Posted by MJQ at 08/05/2005 @ 4:18pm
Zero,
your comments are misleading. Lets put the whole issue in context using first the excerpt I have inserted:
After a 1980 Supreme Court decision, Mobile v. Bolden, dramatically weakaned certain sections of the Voting Rights Act, Roberts was involved in the administration's effort to prevent Congress from to making it easier for minorities to successfully argue that their votes had been diluted under the Voting Rights Act by the ruling. The Supreme Court had decided, despite a lack of textual basis for this interpretation of the statute, that plaintiffs claiming certain violations of the Voting Rights Act, such as minority vote dilution, had to prove that the discrimination was intentional rather than just having a discriminatory effect. Roberts joined the Administration in opposing the "Section 2" extension of the Act, strongly supported by both the House and the Republican-controlled Senate, which would have reinstated the effects standard. Instead, he participated in the effort to amend the extension of the Act so that voting rights plaintiffs would continue to have to prove discriminatory intent, a much harder task. As the Washington Post stated:
Congress was attempting (and did successfully) to insert new language into the VRA because in 1980, the Supreme Court ruled 6-3 (a moderate to liberal court I might add) to strike down a portion of the VRA. Roberts agreed with Reagan that the Supreme Court was correct thus his efforts.
He was not trying to eliminate the VRA!
I thought liberals were all about upholding Supreme Court decisions? Here was Roberts doing just that and now liberals are upset that he did what they like..Oh, I guess it does depend on the issue, rather than principle. And Republicans are blasted when they attempt to use a similar standard.

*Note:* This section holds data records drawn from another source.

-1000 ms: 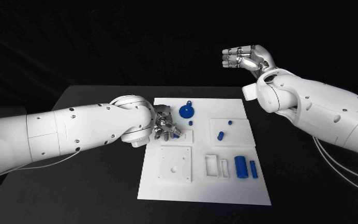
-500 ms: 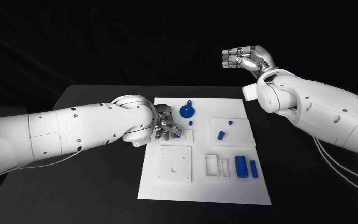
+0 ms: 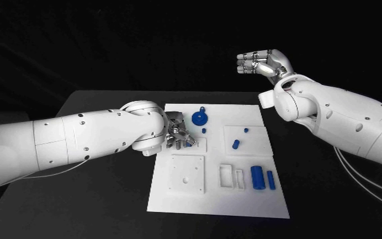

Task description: Assemble the parts on the task board

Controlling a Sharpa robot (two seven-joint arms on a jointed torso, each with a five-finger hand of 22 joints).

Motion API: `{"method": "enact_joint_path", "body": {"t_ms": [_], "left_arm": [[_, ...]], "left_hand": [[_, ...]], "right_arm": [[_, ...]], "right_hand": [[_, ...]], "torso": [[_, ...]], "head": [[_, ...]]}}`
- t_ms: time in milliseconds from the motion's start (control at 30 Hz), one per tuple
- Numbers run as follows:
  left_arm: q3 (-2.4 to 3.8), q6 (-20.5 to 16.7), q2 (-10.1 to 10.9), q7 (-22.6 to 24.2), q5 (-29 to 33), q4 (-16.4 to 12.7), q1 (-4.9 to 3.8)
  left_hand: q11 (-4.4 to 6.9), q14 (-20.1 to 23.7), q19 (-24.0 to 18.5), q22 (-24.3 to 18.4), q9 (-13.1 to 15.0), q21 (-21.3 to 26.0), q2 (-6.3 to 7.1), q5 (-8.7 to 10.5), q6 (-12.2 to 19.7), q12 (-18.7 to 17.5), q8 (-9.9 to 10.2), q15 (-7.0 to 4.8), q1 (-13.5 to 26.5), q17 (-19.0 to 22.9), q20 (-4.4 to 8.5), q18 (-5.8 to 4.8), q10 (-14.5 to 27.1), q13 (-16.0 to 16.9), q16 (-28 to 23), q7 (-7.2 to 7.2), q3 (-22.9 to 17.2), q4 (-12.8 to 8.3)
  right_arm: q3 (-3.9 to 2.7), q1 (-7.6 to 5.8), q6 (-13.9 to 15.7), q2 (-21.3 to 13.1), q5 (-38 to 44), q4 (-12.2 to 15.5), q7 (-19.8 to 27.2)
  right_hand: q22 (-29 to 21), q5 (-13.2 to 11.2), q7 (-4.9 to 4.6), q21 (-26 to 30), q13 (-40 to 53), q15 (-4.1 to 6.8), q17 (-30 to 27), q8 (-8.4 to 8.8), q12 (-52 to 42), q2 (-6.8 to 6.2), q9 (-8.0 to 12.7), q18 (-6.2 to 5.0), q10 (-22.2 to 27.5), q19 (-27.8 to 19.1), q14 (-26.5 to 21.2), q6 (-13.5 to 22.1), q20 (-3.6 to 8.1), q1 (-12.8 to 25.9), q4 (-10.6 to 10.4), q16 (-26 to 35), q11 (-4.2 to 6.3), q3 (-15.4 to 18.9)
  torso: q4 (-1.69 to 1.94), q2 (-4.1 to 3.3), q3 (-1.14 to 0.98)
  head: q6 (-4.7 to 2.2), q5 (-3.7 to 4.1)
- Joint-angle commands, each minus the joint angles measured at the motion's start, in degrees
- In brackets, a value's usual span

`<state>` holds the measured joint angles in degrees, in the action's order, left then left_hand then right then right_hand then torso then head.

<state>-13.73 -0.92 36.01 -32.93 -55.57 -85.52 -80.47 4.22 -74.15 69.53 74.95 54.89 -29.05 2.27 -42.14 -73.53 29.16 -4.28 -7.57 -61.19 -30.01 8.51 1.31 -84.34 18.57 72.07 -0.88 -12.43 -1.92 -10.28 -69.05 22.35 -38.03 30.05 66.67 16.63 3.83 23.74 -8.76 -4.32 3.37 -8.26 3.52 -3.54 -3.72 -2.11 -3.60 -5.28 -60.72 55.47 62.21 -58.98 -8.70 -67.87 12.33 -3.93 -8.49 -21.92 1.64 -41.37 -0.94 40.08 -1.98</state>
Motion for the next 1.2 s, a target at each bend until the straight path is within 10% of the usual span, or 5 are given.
{"method": "enact_joint_path", "body": {"t_ms": [33,800,1200], "left_arm": [[-0.17,1.3,-0.4,-0.9,-0.2,0.4,0.23],[-0.15,2.1,-1.7,-1.2,0.8,2.7,0.21],[-0.08,3.2,-1.8,-1.2,3.2,3.7,0.13]], "left_hand": [[0.55,-0.5,0.1,1.1,0.1,-0.2,-0.53,-0.21,-3.3,0.2,0.3,0.01,-0.4,-0.1,0.10,-0.57,-2.3,0.1,0.4,2.86,-9.2,-8.9],[0.55,-0.4,0.0,1.1,0.1,-0.6,-1.05,0.16,-3.0,0.0,0.4,0.00,-0.1,-0.4,0.11,-0.49,-2.3,0.5,0.2,2.78,-9.5,-9.2],[0.37,0.0,-0.3,1.0,-2.1,0.1,-1.66,3.36,-1.9,-1.8,0.4,0.08,-0.5,-0.2,0.04,-0.67,-2.2,0.8,-0.8,2.45,-8.9,-8.2]], "right_arm": [[-0.03,0.03,-0.9,0.1,0.3,0.1,0.3],[-0.03,0.16,-1.2,0.2,0.3,0.0,0.3],[-0.03,0.31,-1.6,0.1,0.3,0.0,0.1]], "right_hand": [[0.0,-0.1,-0.09,0.0,-0.1,0.04,-0.1,-0.01,0.3,-0.05,0.0,-0.78,0.4,-0.4,-0.4,0.0,0.12,-0.4,0.2,0.3,0.05,-0.3],[0.0,0.0,-0.09,0.0,-0.1,0.02,-0.1,-0.02,0.3,-0.07,0.0,-0.78,0.4,-0.5,-0.4,0.0,0.12,-0.3,0.2,0.4,0.05,-0.5],[0.0,0.0,-0.08,0.0,-0.1,-0.02,-0.1,-0.03,0.3,-0.06,0.0,-0.76,0.4,-0.6,-0.5,-0.1,0.08,-0.2,0.2,0.4,0.03,-0.7]], "torso": [[0.01,0.06,0.00],[-0.01,0.00,0.09],[0.02,0.02,0.09]], "head": [[0.03,0.00],[-0.07,0.06],[0.02,0.27]]}}
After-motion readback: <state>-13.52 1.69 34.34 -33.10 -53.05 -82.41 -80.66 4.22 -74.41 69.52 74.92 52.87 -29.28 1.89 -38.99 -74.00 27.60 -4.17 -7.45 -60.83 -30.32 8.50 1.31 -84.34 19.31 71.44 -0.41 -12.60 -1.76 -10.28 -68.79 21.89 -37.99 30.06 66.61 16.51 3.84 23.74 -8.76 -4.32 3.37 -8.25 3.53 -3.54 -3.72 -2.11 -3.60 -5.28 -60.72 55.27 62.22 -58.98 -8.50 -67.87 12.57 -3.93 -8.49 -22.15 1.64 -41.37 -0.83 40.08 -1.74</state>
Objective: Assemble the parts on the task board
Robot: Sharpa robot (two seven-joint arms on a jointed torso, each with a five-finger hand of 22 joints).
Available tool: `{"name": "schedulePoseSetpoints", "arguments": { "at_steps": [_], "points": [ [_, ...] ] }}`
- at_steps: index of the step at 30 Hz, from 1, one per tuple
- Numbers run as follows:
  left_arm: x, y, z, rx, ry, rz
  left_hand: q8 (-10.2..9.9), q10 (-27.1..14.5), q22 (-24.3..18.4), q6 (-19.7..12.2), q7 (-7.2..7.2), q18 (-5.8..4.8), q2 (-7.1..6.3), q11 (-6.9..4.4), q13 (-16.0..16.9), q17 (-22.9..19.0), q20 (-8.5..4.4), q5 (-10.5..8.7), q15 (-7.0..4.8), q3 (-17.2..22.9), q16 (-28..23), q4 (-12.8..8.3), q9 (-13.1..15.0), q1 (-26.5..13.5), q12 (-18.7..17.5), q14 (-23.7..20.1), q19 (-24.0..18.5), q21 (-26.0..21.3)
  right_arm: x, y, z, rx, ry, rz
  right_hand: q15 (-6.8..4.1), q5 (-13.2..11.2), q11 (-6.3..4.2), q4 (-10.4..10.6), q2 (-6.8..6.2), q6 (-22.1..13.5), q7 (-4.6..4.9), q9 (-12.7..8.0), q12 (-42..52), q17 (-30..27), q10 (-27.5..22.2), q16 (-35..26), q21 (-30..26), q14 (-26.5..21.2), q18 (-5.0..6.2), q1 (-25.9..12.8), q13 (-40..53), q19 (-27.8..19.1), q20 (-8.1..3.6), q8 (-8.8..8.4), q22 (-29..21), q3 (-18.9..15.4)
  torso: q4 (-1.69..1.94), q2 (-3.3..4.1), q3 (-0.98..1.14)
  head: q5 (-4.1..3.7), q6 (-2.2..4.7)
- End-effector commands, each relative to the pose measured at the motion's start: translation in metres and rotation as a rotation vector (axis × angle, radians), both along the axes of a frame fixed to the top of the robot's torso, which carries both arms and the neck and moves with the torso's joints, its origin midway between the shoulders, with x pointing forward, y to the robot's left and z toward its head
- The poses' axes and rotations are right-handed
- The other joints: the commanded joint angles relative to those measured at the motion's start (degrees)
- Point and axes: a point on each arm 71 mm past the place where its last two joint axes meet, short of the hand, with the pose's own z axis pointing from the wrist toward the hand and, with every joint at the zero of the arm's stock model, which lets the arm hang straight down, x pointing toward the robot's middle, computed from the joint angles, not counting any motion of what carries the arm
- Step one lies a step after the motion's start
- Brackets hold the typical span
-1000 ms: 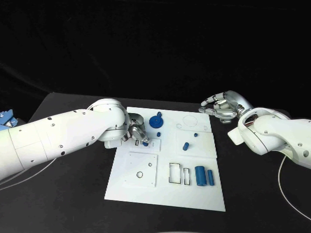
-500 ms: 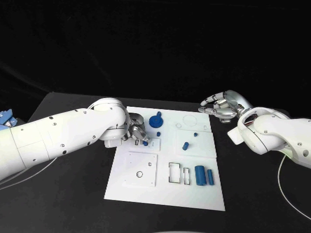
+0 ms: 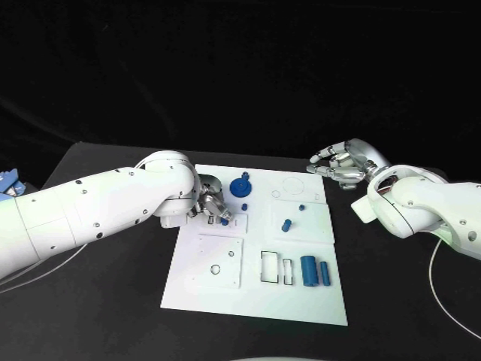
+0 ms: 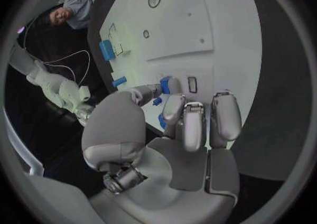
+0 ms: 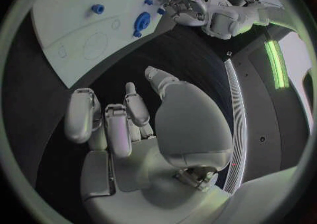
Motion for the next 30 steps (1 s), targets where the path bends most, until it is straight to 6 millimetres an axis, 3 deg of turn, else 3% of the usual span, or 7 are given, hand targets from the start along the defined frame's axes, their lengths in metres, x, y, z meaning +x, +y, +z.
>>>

Posted by love liberty at 08/05/2005 @ 5:05pm
I agree with Will C we need make the entire VRA permanent.Some in Congress say that Section 5 is irrelevant,a "relic of an unjust past".That past is as recent as 2000 and 2004.Access to the polls was discriminatory in several states in counties where minorities are prevelant.Section 5 requires that states with a history of discrimination submit any changes in their voting systems for review.Several sections of the act are due to expire including section 5.The entire act should be made permanent as,unfortunately,there will always be discrimination in this country.
Posted by BusyHands at 08/07/2005 @ 03:42am
If anything we need to expand the VRA after the debacle in 2000 and the "shady doings" in 2004 (ref HERE [en.wikipedia.org]) Sure, there is some ranting (on both sides) but there are also real issues as well. We need a a safe and fair voting system and at this time, in some areas, we have neither. We need the VRA + actual reform. A smidgen of campaign finanace reform wouldn't hurt either!

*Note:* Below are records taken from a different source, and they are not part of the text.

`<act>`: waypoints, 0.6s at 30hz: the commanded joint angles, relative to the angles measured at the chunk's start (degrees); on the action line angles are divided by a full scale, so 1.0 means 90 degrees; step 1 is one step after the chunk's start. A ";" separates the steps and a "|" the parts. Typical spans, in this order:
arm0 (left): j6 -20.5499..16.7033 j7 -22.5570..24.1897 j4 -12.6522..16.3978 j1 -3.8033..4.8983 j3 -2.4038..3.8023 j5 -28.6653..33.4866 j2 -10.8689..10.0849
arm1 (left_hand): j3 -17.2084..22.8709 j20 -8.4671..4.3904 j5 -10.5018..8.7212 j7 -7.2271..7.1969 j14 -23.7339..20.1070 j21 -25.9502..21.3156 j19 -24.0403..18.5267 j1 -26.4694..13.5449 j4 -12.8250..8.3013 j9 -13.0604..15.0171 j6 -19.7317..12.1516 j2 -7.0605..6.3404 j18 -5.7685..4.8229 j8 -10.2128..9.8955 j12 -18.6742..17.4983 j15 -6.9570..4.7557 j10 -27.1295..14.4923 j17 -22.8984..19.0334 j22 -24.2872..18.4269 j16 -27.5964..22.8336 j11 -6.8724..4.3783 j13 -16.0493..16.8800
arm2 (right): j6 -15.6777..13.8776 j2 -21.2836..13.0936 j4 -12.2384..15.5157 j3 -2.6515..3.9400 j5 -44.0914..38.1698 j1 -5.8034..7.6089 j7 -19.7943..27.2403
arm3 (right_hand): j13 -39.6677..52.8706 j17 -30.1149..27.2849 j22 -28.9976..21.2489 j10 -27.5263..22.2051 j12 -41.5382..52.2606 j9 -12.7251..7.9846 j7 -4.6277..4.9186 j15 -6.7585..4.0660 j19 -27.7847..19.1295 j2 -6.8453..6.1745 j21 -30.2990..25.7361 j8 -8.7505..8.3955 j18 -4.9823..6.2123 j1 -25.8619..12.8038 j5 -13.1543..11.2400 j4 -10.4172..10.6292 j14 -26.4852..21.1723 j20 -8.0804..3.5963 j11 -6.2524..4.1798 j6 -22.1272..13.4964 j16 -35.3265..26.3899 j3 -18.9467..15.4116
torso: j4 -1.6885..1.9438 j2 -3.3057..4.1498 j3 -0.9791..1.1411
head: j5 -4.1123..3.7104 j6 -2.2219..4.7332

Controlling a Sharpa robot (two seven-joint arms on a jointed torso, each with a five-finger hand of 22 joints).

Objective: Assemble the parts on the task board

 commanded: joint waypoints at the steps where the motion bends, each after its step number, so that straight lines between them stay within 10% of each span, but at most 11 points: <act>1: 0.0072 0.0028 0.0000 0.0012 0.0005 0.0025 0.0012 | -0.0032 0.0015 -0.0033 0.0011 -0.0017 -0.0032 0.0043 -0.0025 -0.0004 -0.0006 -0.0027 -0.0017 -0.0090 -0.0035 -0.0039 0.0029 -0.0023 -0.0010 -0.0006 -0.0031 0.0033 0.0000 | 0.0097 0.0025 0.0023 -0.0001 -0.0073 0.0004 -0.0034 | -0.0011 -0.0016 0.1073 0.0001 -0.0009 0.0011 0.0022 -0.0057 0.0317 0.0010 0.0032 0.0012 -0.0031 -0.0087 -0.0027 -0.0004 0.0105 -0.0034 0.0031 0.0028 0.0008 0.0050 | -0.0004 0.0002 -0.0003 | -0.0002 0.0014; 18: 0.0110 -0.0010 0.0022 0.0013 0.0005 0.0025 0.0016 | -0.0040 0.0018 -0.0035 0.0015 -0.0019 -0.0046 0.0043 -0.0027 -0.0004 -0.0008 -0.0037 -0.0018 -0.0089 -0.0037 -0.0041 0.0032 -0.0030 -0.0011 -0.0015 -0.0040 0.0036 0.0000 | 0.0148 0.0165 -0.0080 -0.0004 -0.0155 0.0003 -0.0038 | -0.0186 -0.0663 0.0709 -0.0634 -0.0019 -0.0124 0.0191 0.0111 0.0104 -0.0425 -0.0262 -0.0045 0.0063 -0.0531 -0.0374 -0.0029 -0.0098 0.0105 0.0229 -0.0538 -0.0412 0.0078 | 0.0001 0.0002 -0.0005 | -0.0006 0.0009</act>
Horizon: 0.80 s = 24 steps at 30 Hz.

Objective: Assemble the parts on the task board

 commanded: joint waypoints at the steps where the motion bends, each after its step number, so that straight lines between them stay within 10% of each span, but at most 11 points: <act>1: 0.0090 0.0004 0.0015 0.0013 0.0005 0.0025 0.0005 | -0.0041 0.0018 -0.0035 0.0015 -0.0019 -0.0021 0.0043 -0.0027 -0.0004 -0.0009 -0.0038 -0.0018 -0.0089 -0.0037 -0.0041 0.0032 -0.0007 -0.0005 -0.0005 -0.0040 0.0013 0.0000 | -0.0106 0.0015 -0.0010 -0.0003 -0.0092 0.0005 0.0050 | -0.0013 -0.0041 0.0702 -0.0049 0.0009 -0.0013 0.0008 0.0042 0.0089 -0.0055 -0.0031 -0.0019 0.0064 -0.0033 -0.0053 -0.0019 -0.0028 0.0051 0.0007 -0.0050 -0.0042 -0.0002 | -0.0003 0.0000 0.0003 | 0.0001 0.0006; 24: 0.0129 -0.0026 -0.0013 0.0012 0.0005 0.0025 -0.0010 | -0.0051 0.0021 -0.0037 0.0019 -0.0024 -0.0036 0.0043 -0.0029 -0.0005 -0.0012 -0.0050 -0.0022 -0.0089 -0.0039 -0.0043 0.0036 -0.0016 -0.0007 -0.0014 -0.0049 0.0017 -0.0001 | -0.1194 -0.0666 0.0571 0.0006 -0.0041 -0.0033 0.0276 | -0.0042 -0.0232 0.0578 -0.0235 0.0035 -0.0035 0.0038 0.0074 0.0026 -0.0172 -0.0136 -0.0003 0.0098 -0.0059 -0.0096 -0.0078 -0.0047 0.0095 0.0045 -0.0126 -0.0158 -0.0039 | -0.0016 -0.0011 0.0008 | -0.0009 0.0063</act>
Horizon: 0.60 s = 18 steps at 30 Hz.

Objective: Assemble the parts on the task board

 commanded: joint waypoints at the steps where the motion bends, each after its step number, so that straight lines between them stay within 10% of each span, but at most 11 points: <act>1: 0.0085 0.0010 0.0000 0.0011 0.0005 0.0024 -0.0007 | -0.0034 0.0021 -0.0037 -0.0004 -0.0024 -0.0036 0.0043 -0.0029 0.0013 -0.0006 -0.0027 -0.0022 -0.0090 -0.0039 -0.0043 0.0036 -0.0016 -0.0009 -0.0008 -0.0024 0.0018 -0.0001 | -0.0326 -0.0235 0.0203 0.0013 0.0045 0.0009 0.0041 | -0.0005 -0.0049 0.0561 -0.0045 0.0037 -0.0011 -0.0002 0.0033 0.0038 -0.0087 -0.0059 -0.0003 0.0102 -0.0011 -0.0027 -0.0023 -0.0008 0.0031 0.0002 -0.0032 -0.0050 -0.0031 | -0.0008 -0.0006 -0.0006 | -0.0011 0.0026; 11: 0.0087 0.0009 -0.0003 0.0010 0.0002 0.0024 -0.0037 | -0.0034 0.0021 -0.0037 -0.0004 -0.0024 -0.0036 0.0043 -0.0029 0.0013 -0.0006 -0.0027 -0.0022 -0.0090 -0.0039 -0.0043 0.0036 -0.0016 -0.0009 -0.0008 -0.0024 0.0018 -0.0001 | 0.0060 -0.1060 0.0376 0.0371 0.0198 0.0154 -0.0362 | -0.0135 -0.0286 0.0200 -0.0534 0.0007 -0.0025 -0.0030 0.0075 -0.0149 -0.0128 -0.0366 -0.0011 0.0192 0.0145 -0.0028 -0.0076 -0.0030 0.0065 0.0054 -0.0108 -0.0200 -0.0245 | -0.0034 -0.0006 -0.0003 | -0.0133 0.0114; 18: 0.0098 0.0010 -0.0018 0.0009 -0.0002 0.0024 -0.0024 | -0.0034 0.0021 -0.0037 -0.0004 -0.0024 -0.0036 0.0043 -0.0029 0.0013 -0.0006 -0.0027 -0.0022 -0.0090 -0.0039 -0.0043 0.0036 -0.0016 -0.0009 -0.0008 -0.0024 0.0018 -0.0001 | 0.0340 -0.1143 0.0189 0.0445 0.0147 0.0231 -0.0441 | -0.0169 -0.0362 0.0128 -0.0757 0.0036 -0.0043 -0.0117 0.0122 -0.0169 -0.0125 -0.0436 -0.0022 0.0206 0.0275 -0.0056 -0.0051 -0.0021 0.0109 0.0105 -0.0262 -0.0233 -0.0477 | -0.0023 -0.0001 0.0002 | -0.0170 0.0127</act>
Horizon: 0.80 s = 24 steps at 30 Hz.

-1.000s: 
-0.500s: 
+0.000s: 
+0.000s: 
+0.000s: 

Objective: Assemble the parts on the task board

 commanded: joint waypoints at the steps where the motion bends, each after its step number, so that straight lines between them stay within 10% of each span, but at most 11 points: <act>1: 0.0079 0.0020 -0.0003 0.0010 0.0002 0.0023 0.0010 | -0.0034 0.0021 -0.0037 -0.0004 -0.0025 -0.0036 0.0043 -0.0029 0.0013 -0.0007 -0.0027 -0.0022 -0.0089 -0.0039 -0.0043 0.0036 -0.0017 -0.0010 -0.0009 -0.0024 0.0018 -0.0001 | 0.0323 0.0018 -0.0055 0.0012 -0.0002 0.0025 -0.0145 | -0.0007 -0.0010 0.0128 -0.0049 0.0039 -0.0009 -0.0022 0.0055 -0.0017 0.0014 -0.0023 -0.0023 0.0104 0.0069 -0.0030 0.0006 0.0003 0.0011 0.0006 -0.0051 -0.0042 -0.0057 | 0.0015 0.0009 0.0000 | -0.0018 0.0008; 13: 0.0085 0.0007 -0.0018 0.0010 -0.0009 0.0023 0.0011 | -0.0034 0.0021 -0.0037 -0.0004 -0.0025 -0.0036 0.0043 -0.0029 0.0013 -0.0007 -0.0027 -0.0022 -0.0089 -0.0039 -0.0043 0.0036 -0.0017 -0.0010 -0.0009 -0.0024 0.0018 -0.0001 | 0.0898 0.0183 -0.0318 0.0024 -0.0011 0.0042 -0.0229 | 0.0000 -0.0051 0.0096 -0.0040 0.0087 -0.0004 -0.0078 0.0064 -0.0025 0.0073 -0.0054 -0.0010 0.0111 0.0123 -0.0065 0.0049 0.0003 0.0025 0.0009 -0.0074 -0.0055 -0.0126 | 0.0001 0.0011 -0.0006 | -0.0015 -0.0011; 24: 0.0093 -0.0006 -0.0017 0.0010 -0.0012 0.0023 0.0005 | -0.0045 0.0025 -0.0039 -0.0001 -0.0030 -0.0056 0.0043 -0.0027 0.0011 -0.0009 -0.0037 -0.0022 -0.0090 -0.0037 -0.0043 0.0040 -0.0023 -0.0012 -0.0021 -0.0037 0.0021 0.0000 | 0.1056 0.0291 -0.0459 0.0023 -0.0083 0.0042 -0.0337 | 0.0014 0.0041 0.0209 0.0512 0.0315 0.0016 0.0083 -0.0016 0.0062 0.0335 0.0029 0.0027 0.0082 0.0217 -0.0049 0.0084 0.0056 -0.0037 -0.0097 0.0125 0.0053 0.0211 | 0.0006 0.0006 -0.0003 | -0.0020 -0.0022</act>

Posted by leftofcenter at 08/08/2005 @ 09:41am
I would like to second the post by WEREVERYWHERE 08/05/2005 @ 12:13am But not just paper ballots, absentee ballots for the whole nation. Honestly, DIEBOLD, who dreamed that up!
Posted by gaiasfool at 08/08/2005 @ 3:51pm
ALUDRA makes a good point, interestingly enough.
If you look at where there were long lines, messed up ballots, butterfly ballots, untrained poll workers, etc.
It was almost always in predominantly democratic areas. Mostly big cities.
So the question is, who is responsible for disenfranchising those voters?
I live in an area where there was 97% turnout on election day. There were no lines at the polls. Took 5 minutes to vote.
Where I live, the Republican party predominates, and it is republican apointees who make the rules and oversee the polls.
Where there are all those problems, the democratic party predominates, and it is their apointees and they who oversee the polls and decide things like how many poll workers, how many voting booths, etc.
Obviously the democrat local politicians are either incompetent, or indifferent to the needs of the voters.
In either case, the solution is simple.
Elect republicans. They may not do the "right thing", but at least they can do the thing right.